Extracted data entries:
◇ ◇ ◇
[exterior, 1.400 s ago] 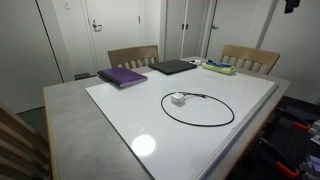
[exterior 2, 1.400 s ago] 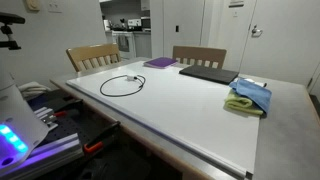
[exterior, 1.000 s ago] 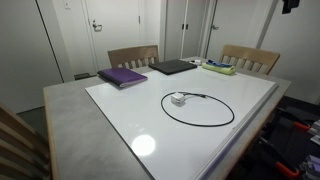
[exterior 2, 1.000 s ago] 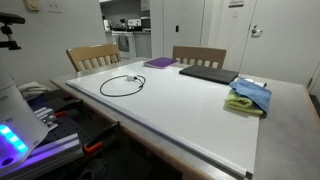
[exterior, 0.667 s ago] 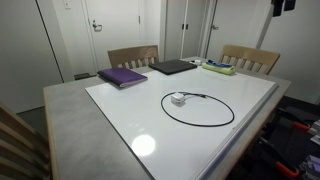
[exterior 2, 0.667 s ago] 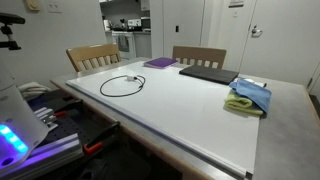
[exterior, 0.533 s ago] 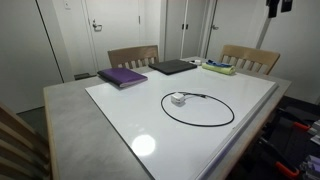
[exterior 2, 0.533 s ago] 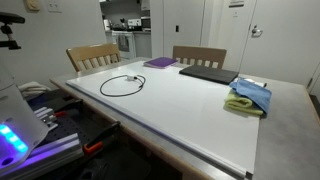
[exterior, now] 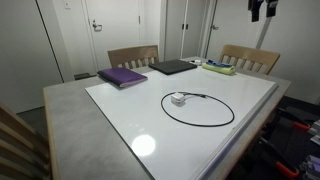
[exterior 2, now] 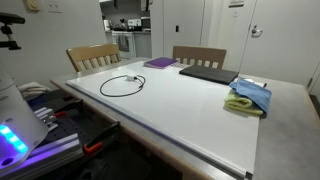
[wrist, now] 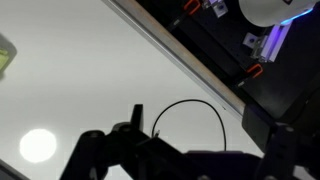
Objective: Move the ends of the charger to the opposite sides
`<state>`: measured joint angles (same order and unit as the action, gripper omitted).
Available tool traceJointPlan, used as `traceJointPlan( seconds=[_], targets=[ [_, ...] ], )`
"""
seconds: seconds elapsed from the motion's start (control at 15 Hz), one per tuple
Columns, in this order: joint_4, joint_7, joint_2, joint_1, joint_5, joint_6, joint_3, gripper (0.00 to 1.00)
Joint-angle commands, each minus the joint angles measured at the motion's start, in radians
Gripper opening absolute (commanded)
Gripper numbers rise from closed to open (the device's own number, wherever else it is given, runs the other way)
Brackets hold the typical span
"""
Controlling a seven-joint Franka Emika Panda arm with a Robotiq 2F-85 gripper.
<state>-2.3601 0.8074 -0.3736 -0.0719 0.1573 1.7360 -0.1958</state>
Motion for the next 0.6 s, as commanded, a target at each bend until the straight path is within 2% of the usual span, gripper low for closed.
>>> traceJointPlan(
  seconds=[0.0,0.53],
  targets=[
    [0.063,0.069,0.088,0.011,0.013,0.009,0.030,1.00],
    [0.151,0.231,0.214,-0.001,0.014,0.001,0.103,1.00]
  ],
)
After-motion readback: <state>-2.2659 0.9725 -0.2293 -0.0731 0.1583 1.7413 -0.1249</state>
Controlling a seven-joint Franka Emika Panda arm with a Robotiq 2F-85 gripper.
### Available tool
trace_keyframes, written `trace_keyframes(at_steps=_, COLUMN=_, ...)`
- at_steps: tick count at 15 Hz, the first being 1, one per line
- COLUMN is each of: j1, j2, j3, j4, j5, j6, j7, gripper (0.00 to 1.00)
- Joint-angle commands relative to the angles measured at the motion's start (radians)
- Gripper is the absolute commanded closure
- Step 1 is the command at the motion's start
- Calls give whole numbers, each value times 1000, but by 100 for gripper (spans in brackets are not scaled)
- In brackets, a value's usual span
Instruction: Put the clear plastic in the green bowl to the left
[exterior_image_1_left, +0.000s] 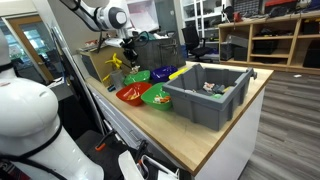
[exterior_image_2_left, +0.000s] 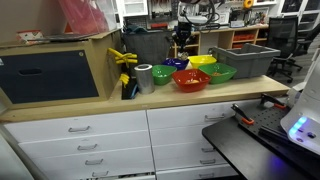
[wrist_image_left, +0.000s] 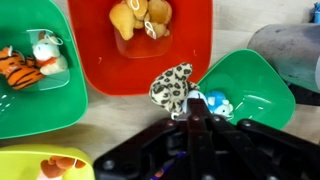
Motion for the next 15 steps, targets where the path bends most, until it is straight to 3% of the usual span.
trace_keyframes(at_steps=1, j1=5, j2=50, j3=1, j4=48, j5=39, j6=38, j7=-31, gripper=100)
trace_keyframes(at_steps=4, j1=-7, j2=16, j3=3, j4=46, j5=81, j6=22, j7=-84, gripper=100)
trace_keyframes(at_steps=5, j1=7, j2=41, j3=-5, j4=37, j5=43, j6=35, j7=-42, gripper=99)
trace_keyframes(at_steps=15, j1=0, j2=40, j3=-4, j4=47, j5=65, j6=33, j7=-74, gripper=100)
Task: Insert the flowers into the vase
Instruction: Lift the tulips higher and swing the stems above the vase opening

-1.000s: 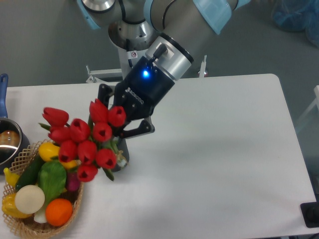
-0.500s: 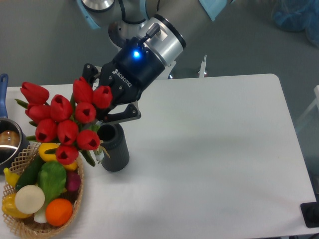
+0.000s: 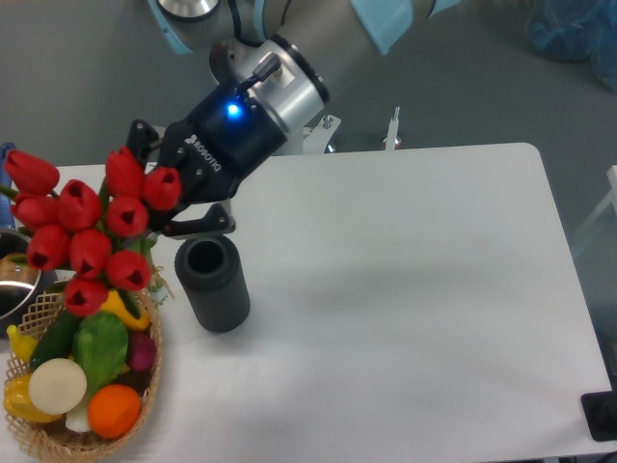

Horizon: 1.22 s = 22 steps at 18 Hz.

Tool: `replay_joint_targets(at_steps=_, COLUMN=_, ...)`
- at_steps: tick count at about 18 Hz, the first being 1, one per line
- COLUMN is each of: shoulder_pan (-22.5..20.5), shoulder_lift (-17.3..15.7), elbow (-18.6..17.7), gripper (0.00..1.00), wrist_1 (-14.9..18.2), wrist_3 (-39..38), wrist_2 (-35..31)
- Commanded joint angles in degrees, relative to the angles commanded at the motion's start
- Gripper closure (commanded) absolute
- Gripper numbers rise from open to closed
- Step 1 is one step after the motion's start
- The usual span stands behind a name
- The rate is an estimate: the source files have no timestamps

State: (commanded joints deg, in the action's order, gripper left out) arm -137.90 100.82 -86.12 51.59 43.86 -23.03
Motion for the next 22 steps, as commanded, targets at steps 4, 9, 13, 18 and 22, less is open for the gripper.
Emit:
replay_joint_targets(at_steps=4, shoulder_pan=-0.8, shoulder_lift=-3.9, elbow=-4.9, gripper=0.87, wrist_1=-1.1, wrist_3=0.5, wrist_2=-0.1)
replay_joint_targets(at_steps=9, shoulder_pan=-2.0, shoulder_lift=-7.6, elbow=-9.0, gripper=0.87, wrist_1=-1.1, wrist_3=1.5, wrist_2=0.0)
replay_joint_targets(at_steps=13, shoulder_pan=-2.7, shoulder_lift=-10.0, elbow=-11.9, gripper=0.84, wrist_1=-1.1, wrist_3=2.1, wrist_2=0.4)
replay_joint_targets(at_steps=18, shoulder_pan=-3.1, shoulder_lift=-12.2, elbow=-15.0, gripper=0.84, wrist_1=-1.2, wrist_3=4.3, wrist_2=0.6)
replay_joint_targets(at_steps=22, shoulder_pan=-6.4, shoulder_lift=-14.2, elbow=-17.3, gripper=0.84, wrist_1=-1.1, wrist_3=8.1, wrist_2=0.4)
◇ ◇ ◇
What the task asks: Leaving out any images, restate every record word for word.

Response:
[exterior, 1.400 s ago] 
[exterior 2, 1.400 s ago] 
[exterior, 1.000 s ago] 
[exterior 2, 1.000 s ago] 
[exterior, 0.667 s ago] 
[exterior 2, 0.667 s ago] 
[exterior, 0.533 s ago] 
[exterior 2, 0.533 s ago] 
[exterior, now] 
[exterior 2, now] 
[wrist, now] 
Objective: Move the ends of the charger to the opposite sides
`<state>`: measured joint angles (same order and unit as the action, gripper omitted).
Available tool traceJointPlan, used as `traceJointPlan( seconds=[_], targets=[ [_, ...] ], )`
"""
seconds: seconds elapsed from the motion's start (control at 15 Hz), one per tuple
Columns, in this order: joint_4, joint_7, joint_2, joint_1, joint_5, joint_6, joint_3, gripper (0.00 to 1.00)
Joint-angle commands, each minus the joint angles measured at the motion's start, in radians
Gripper opening absolute (commanded)
Gripper numbers rise from closed to open (the device's own number, wherever else it is given, runs the other way)
Brackets hold the typical span
"""
Controlling a seven-joint Franka Emika Panda arm with a Robotiq 2F-85 gripper.
<state>-2.3601 0.8074 -0.3736 -0.0719 0.1573 1.7360 -0.1958</state>
Motion for the next 0.6 s, as commanded, a target at each bend until the straight path is within 2% of the usual span, gripper low for closed.
>>> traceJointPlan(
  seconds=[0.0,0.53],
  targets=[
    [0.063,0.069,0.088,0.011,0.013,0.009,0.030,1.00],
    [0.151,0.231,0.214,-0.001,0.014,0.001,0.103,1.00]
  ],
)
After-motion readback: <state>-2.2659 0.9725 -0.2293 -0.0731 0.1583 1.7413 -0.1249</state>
Controlling a seven-joint Franka Emika Panda arm with a Robotiq 2F-85 gripper.
### Available tool
trace_keyframes, written `trace_keyframes(at_steps=_, COLUMN=_, ...)`
- at_steps: tick count at 15 Hz, the first being 1, one per line
- COLUMN is each of: j1, j2, j3, j4, j5, j6, j7, gripper (0.00 to 1.00)
- Joint-angle commands relative to the angles measured at the motion's start (radians)
- Gripper is the absolute commanded closure
- Step 1 is the command at the motion's start
- Calls give whole numbers, each value times 1000, but by 100 for gripper (spans in brackets are not scaled)
- In brackets, a value's usual span
Instruction: Put the clear plastic in the green bowl to the left
[exterior_image_1_left, +0.000s] 
[exterior_image_2_left, +0.000s] 
[wrist_image_left, +0.000s] 
Motion for the next 15 steps, targets where the path bends most, until it is straight to 3% of the usual span.
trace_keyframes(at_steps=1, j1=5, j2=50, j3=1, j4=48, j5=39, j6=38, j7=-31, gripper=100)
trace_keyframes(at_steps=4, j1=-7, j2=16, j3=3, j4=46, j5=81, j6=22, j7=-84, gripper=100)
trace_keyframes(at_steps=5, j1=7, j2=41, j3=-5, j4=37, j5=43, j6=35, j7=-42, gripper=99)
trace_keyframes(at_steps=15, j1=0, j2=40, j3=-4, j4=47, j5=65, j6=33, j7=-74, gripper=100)
Task: Insert the flowers into the vase
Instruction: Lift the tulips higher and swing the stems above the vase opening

-1.000s: 
-0.500s: 
+0.000s: 

Horizon: 1.22 s = 22 steps at 18 Hz.

Tool: `replay_joint_targets(at_steps=_, COLUMN=_, ...)`
- at_steps: tick count at about 18 Hz, the first being 1, one per line
- COLUMN is each of: shoulder_pan (-22.5..20.5), shoulder_lift (-17.3..15.7), elbow (-18.6..17.7), gripper (0.00..1.00), wrist_1 (-14.9..18.2), wrist_3 (-39..38), wrist_2 (-35..31)
- Commanded joint angles in degrees, relative to the angles commanded at the motion's start
- Gripper closure (commanded) absolute
- Gripper numbers rise from open to closed
- Step 1 is one step after the motion's start
- The usual span stands behind a name
- The rate is an estimate: the source files have no timestamps

State: (commanded joints deg, in the action's order, gripper left out) arm -137.90 100.82 -86.12 51.59 43.86 -23.03
Motion for the next 22 steps, as commanded, targets at steps 4, 9, 13, 18 and 22, less is open for the gripper.
Emit:
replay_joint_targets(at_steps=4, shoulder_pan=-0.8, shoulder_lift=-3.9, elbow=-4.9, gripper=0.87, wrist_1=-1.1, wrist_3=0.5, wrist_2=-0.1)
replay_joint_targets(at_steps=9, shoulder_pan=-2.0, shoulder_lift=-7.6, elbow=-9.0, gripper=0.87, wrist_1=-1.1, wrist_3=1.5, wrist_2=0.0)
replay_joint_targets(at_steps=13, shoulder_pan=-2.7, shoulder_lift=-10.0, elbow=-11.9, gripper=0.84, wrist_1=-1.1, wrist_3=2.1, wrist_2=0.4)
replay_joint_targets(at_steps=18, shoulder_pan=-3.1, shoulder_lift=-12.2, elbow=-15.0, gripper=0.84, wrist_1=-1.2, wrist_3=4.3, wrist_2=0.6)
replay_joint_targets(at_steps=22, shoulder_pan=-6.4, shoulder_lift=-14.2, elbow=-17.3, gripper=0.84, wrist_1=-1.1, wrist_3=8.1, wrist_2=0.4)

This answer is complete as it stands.